Засмотревшись на дисплей камеры, где застыла вполне качественная цветная картинка – вид квартала с высоты комариного полета, – я не сразу заметила, что доски подо мной задрожали. А когда ощутила это, не сразу поняла причину сего внезапного волнения: мне подумалось, что почву сотрясает какой-то тяжелый транспорт. Я выглянула на улицу и…
Сильный удар чуть пониже спины отшвырнул меня с лесов, как лодочное весло – зазевавшуюся лягушку!
Падала я, будучи в полном сознании и абсолютном ужасе, поэтому мой полет ознаменовался воем, которого культурные столицы Европы не слыхали, наверное, со времен авиационных налетов Второй мировой. Я бомбой просвистела мимо трехэтажных лесов и за ничтожное мгновение до неизбежной встречи с землей малодушно отключилась.
В тот прекрасный апрельский день, полный света, радости и волшебной музыки Моцарта, ничто не предвещало беды. Я от души наслаждалась поездкой, и даже случайное недомогание не испортило впечатления от первых дней нашего пребывания в столице Австрии.
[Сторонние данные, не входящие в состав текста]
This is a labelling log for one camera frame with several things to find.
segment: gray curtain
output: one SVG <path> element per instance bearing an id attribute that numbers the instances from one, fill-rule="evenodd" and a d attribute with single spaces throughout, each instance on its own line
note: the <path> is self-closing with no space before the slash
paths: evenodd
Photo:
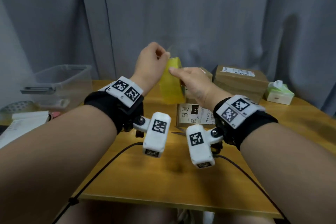
<path id="1" fill-rule="evenodd" d="M 184 66 L 260 69 L 336 112 L 335 0 L 3 0 L 33 71 L 94 65 L 130 76 L 157 41 Z"/>

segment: black wrist strap
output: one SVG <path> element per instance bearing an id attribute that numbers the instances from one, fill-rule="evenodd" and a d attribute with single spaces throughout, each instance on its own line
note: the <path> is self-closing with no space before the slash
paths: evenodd
<path id="1" fill-rule="evenodd" d="M 230 98 L 225 98 L 220 101 L 214 108 L 213 114 L 215 119 L 219 119 L 225 123 L 225 121 L 217 114 L 217 110 Z M 279 123 L 278 120 L 269 115 L 268 113 L 262 111 L 256 111 L 254 114 L 245 119 L 245 121 L 236 129 L 233 129 L 228 124 L 220 123 L 219 127 L 224 130 L 225 137 L 227 137 L 228 141 L 233 141 L 236 145 L 237 149 L 240 150 L 240 145 L 244 141 L 244 139 L 252 133 L 252 131 L 257 128 L 267 124 L 267 123 Z"/>
<path id="2" fill-rule="evenodd" d="M 92 105 L 110 117 L 119 134 L 122 129 L 126 132 L 130 131 L 133 128 L 133 120 L 144 115 L 143 98 L 141 96 L 131 108 L 127 108 L 117 98 L 105 91 L 96 91 L 85 98 L 84 105 Z"/>

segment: wooden table
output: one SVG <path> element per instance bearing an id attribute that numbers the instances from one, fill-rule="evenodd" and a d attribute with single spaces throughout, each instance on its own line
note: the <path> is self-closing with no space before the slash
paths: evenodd
<path id="1" fill-rule="evenodd" d="M 94 81 L 93 88 L 98 90 L 108 83 Z M 299 98 L 289 106 L 265 100 L 261 105 L 283 125 L 336 154 L 336 121 L 316 107 Z M 178 131 L 174 128 L 176 105 L 163 103 L 158 86 L 145 98 L 144 111 L 148 118 L 157 111 L 169 114 L 169 130 Z M 135 137 L 134 130 L 120 133 L 78 190 L 120 150 L 142 140 Z M 236 147 L 223 145 L 221 154 L 255 179 Z M 216 165 L 208 169 L 195 168 L 186 138 L 172 133 L 161 158 L 145 156 L 141 146 L 134 146 L 108 166 L 80 198 L 281 217 L 255 185 L 224 159 L 216 159 Z"/>

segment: plastic storage box
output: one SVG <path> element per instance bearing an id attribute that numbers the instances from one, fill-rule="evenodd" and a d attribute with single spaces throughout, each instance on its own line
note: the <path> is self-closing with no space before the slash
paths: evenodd
<path id="1" fill-rule="evenodd" d="M 92 92 L 90 65 L 58 65 L 22 82 L 22 94 L 44 110 L 69 111 Z"/>

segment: black cable tie
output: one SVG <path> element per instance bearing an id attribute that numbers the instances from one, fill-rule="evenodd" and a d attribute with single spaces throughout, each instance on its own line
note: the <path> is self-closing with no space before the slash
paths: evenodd
<path id="1" fill-rule="evenodd" d="M 79 203 L 78 199 L 74 198 L 74 197 L 70 197 L 68 201 L 69 201 L 71 206 L 77 205 Z"/>
Тучи начали сгущаться ближе к вечеру. То есть погода нисколько не ухудшилась: вечер был дивный, теплый, ласковый, и я искренне порадовалась за подружку, которая отправилась на приятную прогулку. Однако время шло, вечер превращался в ночь, добропорядочные венцы перемещались в спальни, где облачались в уютные пижамы и теплые колпаки, фонари на улицах и площадях гасли, погружая сонный город во мрак… А загулявшей Кузнецовой все не было и не было!
Не скрою, я начала волноваться. Потерять счет времени, предавшись разнузданному шопингу, Инка никак не могла: все торговые точки давно закрылись. И утешительную версию о том, что она задержалась в какой-нибудь бюргерской пивной за дегустацией восемнадцати сортов австрийского пива, тоже пришлось отбросить после двадцати двух часов: к этому времени выпроводили посетителей даже самые долгоиграющие заведения венского общепита. Таким образом, я не знала, куда запропастилась моя подруга, и, к сожалению, не могла ей позвонить. Я весьма продолжительное время находилась в помещении, не оснащенном телефонной связью, и по не зависящим от меня причинам физиологического характера не могла из него выйти, чтобы взять оставленный на прикроватной тумбочке мобильник.
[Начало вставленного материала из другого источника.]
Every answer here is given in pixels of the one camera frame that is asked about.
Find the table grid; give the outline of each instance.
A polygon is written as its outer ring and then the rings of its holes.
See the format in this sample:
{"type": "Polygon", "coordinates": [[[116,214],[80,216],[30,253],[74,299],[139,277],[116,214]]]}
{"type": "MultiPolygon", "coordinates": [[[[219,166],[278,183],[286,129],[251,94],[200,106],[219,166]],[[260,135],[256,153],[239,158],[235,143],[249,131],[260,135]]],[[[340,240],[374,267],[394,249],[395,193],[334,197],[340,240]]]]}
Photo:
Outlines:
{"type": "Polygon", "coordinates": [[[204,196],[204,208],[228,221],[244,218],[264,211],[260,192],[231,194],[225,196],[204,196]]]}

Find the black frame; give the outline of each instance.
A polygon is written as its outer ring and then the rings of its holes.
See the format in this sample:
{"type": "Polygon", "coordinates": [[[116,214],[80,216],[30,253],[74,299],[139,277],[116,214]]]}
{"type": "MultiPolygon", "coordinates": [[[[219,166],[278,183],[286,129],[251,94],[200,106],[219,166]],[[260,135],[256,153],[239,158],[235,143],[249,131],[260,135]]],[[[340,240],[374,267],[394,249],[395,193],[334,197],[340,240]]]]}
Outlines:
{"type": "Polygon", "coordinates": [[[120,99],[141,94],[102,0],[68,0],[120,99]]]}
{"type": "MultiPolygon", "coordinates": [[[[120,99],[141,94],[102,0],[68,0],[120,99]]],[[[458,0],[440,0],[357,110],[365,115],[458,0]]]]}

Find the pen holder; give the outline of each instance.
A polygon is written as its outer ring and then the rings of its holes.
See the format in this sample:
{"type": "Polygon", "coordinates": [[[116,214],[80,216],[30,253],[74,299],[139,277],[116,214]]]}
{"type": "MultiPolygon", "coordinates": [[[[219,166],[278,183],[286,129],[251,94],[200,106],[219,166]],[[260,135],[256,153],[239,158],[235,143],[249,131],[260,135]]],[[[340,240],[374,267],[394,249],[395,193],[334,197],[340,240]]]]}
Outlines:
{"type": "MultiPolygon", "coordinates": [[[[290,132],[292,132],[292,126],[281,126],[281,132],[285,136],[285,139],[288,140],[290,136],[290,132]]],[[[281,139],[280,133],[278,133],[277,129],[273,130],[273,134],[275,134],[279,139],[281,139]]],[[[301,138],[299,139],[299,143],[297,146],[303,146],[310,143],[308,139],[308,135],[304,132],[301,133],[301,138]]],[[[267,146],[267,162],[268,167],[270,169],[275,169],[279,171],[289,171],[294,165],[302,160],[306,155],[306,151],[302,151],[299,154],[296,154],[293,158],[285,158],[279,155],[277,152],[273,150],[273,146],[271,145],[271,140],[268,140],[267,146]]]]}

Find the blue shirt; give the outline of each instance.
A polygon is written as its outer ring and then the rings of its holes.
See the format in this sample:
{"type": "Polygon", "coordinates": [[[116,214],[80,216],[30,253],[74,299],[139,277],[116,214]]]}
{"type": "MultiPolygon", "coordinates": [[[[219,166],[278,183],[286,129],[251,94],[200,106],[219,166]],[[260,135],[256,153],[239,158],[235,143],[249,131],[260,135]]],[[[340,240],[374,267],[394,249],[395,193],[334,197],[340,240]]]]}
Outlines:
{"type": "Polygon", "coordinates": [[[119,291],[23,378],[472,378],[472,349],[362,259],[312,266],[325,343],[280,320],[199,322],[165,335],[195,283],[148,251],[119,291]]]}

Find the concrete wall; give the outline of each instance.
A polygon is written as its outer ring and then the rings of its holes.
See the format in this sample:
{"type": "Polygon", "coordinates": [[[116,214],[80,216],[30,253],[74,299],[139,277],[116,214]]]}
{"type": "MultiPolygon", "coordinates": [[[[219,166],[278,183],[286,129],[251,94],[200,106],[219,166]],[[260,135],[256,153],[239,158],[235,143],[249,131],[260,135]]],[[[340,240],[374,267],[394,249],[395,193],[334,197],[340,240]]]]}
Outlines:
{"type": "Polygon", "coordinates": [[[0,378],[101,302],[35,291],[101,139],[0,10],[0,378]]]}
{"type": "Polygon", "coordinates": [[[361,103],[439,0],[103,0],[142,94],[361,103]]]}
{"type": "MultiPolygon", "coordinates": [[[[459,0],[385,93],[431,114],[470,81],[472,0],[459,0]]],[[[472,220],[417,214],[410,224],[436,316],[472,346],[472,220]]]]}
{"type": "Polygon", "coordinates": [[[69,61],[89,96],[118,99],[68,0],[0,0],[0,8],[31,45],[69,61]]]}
Такая возможность появилась у меня только в одиннадцатом часу вечера. К этому моменту мое самочувствие улучшилось, зато настроение ухудшилось, потому что Инка упорно не отвечала на мои звонки. Сама того не желая, я стала думать о грабителях, маньяках, всякого рода маргинальных личностях и разных генетических уродах, которыми должна быть богата старая Европа с ее многовековыми традициями близкородственных браков. Закрывая слезящиеся от ветра и горя глаза, я явственно видела белокурую красавицу Кузнецову прикованной к сырой стене подземелья мрачного готического замка какого-нибудь дегенеративного австрийского фон-барона.
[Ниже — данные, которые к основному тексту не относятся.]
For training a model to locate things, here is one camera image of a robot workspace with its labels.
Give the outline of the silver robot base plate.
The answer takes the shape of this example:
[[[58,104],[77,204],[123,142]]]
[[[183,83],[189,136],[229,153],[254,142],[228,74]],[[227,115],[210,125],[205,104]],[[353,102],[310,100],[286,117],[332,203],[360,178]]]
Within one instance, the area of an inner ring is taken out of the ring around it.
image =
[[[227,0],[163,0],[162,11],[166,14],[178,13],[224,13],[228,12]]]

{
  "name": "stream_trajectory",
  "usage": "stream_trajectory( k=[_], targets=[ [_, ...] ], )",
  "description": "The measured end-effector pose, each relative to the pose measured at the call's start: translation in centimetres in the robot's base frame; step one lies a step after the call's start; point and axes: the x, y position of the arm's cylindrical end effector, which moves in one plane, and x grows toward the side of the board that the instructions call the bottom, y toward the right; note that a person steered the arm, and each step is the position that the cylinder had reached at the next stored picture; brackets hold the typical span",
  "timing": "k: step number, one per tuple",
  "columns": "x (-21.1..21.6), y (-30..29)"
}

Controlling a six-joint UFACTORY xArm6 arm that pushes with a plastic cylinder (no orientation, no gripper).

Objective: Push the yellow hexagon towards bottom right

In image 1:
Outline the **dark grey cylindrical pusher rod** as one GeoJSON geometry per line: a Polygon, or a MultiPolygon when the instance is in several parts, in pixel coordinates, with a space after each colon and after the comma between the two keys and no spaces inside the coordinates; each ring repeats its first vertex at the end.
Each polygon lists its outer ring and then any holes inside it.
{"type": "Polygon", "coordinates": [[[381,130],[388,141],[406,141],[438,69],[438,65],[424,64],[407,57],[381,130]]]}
Не в силах выносить состояние мучительной неизвестности, я вышла на балкон и некоторое время с тревогой обозревала окрестности, напрягая глаза в попытке разглядеть в подступившем к отелю мраке знакомую фигуру в приметной оранжевой курточке. Ее я так и не увидела, зато узрела неподалеку красивую церквушку, судя по архитектуре – православную. Я расценила это как знак свыше: до того момента я решительно не представляла, к кому обратиться с мольбой о помощи. Поделиться своей проблемой с персоналом отеля я не могла по причине незнания немецкого, а звонить русскоговорящим родным и близким в Екатеринодар не имело смысла – помочь они ничем не смогут, а волноваться будут еще больше, чем я. То ли дело добрый боженька, он, если захочет, и поймет, и подсобит!